Isn't it funny how sometimes people ask us how we feel, and we quip back that we can't put it into words?  Not only are we telling a lie to others, but we aren't being true to our self.  It's all out there for the taking, we just have to let our feelings overwhelm us, so we can find the right things to say.


----------



## Kevin (Oct 26, 2013)

You must spread some Reputation around before giving it to The Tourist again.


----------



## The Tourist (Oct 26, 2013)

Gumby said:


> I'm glad you have discovered a poet who touches you and your wife so deeply.



If I make any impression with this thread it's that good writing is good writing no matter where you find it.  As I stated, I'm not a poetry guy.  I'm more comfortable with a dwell meter than iambic penta-meter.

I felt more emotional attachment to those dozen lines of poetry than I've felt in tomes by many big name authors.


----------



## Lewdog (Oct 26, 2013)

The Tourist said:


> If I make any impression with this thread it's that good writing is good writing no matter where you find it.  As I stated, I'm not a poetry guy.  I'm more comfortable with a dwell meter than iambic penta-meter.
> 
> I felt more emotional attachment to those dozen lines of poetry than I've felt in tomes by many big name authors.



I totally understand what you are saying.  There will always be people that will go to the grocery store, and buy name-brand products no matter what, even though they cost more than the generic.  While some generics taste just as good, and are much cheaper, all those people are doing is hurting themselves, they will never know what they are missing.


----------



## Morkonan (Oct 27, 2013)

For me, there's three classes of "Poetry."

There's your Shakespeare.. The simple flow of words, a natural cadence, each word chosen precisely, perfectly, expressing in aggregate the one pure thought that only such a unique combination of words could possibly accomplish.

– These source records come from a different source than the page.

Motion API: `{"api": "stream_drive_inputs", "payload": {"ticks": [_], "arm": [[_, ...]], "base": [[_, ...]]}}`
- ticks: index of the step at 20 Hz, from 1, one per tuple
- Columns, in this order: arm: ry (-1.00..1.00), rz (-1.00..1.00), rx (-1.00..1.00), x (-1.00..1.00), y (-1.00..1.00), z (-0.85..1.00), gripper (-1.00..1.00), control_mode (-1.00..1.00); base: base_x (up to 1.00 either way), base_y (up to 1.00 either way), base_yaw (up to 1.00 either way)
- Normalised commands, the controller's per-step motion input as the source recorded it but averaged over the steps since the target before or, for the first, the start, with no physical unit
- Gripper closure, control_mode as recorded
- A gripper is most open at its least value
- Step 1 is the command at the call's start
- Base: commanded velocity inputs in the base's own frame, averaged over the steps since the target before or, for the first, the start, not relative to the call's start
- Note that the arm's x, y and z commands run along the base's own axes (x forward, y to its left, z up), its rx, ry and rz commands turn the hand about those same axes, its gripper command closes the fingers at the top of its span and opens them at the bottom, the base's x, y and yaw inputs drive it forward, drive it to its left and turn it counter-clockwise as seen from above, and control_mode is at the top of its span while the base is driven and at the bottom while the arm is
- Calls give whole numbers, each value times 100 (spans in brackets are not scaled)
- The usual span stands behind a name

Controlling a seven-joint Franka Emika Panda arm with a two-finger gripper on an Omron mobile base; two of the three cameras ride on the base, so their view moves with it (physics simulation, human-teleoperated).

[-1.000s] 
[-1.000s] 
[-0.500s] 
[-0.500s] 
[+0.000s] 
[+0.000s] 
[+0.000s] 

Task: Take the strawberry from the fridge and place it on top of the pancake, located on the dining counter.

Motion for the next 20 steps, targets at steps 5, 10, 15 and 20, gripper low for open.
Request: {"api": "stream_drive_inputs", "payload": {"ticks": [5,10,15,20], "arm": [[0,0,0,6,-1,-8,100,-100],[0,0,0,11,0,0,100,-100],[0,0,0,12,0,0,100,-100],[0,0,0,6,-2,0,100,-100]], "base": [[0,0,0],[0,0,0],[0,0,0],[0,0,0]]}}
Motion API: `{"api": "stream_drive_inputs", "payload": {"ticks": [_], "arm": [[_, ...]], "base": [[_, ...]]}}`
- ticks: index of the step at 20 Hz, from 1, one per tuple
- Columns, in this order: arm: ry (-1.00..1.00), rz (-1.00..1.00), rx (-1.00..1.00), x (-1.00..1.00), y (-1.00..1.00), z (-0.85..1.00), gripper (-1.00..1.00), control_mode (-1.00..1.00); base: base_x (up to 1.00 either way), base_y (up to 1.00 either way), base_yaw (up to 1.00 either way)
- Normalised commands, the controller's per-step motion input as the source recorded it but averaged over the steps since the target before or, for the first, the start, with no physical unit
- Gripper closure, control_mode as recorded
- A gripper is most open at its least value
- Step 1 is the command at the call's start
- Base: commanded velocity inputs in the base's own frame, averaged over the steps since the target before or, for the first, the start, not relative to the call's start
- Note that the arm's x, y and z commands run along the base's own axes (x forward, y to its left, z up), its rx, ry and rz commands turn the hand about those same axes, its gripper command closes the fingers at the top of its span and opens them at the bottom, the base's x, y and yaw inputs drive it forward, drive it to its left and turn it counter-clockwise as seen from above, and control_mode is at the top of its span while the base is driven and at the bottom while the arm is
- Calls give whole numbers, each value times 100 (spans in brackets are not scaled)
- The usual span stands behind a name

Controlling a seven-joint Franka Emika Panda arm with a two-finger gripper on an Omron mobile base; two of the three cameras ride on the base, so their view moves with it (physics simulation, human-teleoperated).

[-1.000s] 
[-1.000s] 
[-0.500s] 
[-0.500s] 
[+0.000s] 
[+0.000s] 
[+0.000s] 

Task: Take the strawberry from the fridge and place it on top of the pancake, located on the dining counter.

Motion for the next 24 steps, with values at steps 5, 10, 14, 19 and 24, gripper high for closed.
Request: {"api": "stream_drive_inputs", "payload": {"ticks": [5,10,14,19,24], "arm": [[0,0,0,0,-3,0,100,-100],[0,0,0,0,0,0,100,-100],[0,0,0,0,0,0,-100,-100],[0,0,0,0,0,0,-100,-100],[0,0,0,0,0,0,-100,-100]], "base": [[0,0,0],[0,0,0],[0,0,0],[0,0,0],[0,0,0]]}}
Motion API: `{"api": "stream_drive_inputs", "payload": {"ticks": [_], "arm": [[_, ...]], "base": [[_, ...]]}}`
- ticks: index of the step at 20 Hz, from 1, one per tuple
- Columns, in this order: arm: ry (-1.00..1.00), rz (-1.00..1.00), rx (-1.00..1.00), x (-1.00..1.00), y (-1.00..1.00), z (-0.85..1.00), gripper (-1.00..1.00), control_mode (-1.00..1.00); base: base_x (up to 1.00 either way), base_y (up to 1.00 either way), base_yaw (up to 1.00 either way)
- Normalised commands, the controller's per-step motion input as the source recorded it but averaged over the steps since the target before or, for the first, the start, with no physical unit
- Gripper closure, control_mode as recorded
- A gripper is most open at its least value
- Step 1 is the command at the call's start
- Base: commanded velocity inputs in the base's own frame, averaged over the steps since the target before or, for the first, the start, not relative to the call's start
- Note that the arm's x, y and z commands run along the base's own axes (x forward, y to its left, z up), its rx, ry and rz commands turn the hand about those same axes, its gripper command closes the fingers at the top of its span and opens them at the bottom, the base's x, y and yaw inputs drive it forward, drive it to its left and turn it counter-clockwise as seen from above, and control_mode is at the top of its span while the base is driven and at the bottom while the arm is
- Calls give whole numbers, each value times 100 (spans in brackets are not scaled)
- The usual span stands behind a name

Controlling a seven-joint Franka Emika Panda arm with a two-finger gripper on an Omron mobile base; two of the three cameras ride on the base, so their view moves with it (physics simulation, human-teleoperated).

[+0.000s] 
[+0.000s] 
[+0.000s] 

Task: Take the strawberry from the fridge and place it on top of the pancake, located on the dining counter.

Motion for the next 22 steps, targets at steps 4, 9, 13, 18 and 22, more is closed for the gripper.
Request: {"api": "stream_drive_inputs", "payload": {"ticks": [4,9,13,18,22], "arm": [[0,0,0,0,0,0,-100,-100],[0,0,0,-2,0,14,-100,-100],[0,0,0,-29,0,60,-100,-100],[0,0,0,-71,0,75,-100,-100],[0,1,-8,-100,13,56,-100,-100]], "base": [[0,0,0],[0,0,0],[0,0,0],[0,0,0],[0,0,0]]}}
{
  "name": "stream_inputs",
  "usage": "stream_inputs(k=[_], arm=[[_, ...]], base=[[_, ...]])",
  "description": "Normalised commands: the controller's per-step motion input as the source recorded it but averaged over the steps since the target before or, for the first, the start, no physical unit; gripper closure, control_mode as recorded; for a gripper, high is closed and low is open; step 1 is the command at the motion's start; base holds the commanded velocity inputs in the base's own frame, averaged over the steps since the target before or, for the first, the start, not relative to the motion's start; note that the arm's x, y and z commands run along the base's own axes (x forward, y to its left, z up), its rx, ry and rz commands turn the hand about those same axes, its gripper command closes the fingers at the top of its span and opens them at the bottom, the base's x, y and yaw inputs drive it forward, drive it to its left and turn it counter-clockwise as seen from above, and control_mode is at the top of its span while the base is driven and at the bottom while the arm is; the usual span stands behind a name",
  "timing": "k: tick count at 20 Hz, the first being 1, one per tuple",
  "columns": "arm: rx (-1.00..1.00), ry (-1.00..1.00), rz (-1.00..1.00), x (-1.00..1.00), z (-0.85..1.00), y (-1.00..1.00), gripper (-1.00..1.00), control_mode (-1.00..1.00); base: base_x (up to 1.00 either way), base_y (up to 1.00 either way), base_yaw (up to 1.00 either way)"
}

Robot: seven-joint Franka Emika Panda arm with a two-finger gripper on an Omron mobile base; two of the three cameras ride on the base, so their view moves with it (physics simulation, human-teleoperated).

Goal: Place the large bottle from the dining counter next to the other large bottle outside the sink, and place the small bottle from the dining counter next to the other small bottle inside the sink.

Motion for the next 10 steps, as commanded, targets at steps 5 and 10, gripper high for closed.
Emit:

Yeah, it's prose, but it's Poetry to my ears. So, that's one.

The next is that rare combination of verses that somehow manages, despite its vulgar form, to evoke. Poetry evokes, that's its purpose. Whether its an uncontrollable flood of impossible emotion or a jolting, horror-struck fear, it evokes. To me, that's true Poetry in its most raw form and it's exceptionally rare. Reading true Poetry is entirely an emotional experience, not bound by the constraints of higher thought. When reading true Poetry, you will forget your light bill. You will have to be reminded to eat and to bathe yourself. At its most intense, you will forget to breath. Find it and you'll know it. 

The last is the emotional hand-waving and flailing about of most poetry, saying very little, but demanding that you acknowledge its mastery of whatever subject its examining. Its as if by its simple existence in the written form, it lays claim to some greater attribute, declaring itself "Poetry" and, therefore, being required to have its status elevated from a jumbled collection of nonsensical themes cavorting about an unlikely subject to a true modern art masterpiece... "_I am Poetry and demand you provide me the respect I am due!_" Somewhere, the thought of teaching that Poem to deserve its respect was never considered by its creator.

It's that last sort that I find, all too often. It's left me jaded on the whole idea of "Poetry." All melodramaticky an' stuffs... with little substance and much less craft. So, I read prose, the old-fashioned stuff. The words, the beat, the careful interplay of subtle evocations of the Reader's emotions... Yeah, that's the magic for me.


----------



## The Tourist (Oct 27, 2013)

Morkonan, we are truly brothers of another mother!  I read your last post aloud to me wife and we were ROTFLOAO!  I especially liked the inflated version demanded to be respected!  It sounded like your average whiny little kid with no life experiences but demanding to tell you how to act!  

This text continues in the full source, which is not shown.